Emily is a senior from Charlotte, NC double majoring in Political Science and Spanish.This summer, she worked at the Department of Justice in the Office of International Affairs. Additionally, she was the Undergraduate Research Fellow at the Latin American Public Opinion Project here at Vanderbilt. She is interested in international politics and American foreign policy. This year, she is serving as the Managing Editor for VPR.
As a case that could have grand consequences for the Puerto Rican government and its citizens, Puerto Rico v. Sanchez Valle appears at face value to be a standard case. The facts of the case involve two men in Puerto Rico, charged with violating both local and federal gun laws and tried in both federal and local Puerto Rican courts. If Puerto Rico were a state of the United States of America like any of the other fifty, the case would not pose a problematic constitutional question. However, Puerto Rico falls into the ambiguous category of United States territory. In fact, the relation between sovereignty and territorial status is the crux of the legal issue with which the Supreme Court is currently dealing. As a territory, Puerto Rico’s sovereign status must be decided by the Supreme Court, for if the Court deems Puerto Rico to be a sovereign territory, violations of law may be tried in both federal and local courts without violating the principle of double jeopardy, protected against in the Fifth Amendment of the United States Constitution. However, if the Court were to decide that Puerto Rico was not a sovereign territory, the double jeopardy rights of the defendants would have been violated. Double jeopardy, though, is not the only issue at stake here. The implications of labeling Puerto Rico as sovereign or not portend immense reaction from both the Puerto Rican citizenry—already deriving a sense of sovereign territorial citizenship due to the fact that they have their own constitution—and the government, who pleaded with the Court, as quoted in an article in The New York Times: “Please do not take the Constitution of Puerto Rico away from the people of Puerto Rico.” Still, the fact that the island does have its own constitution to some degree already indicates that, at least from a legal perspective, the territory is sovereign to the same degree as is a state. However, Puerto Rico is not a state. Still, to highlight the distinction between state and territory, the federal government of the United States, as represented by the executive branch, hopes that the Court find that Puerto Rico is not sovereign so that federal law can, in a sense, supersede the Puerto Rican constitution.

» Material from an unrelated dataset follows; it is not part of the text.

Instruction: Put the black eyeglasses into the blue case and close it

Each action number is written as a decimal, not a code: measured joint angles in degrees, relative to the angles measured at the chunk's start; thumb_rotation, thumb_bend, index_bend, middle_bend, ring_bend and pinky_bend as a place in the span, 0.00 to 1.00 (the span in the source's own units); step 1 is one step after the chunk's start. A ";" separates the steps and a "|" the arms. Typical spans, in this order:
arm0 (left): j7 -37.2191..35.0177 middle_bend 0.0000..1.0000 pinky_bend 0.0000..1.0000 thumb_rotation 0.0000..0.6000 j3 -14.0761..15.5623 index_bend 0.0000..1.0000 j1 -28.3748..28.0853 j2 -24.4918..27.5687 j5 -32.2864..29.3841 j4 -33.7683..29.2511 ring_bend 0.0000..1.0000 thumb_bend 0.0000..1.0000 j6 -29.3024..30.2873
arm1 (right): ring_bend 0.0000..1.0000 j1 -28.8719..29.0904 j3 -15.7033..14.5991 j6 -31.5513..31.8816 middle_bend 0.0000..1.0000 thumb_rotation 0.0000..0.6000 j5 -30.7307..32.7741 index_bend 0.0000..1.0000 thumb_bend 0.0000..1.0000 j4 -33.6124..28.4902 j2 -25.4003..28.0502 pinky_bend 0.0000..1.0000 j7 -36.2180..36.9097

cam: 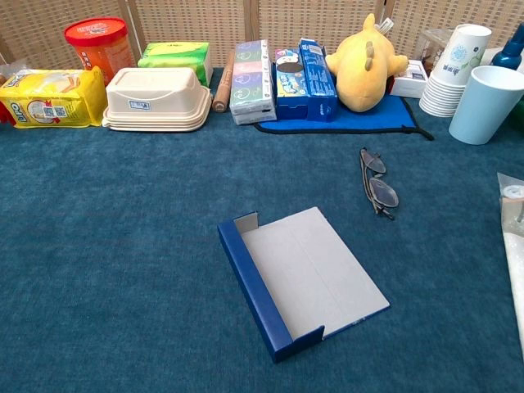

Viewing the matter from a legal perspective, where Puerto Rico’s own Supreme Court finds itself to be under the authority of the federal government of the United States, at least in the matter of the prosecution of criminal activity, as quoted in an article in The New York Times, it would seem that in order to further avoid the blurring of the distinction between state and territory, the Supreme Court should find that the territory of Puerto Rico is not completely sovereign for the purposes of the double jeopardy legal issue. While the popular reaction might certainly be strong against this finding, the decision would not necessarily depart from the current status quo of Puerto Rico’s legal status. The publicity from the decision, in a scenario involving a sovereign Puerto Rico or a scenario involving an incompletely sovereign Puerto Rico, will be immense in either case.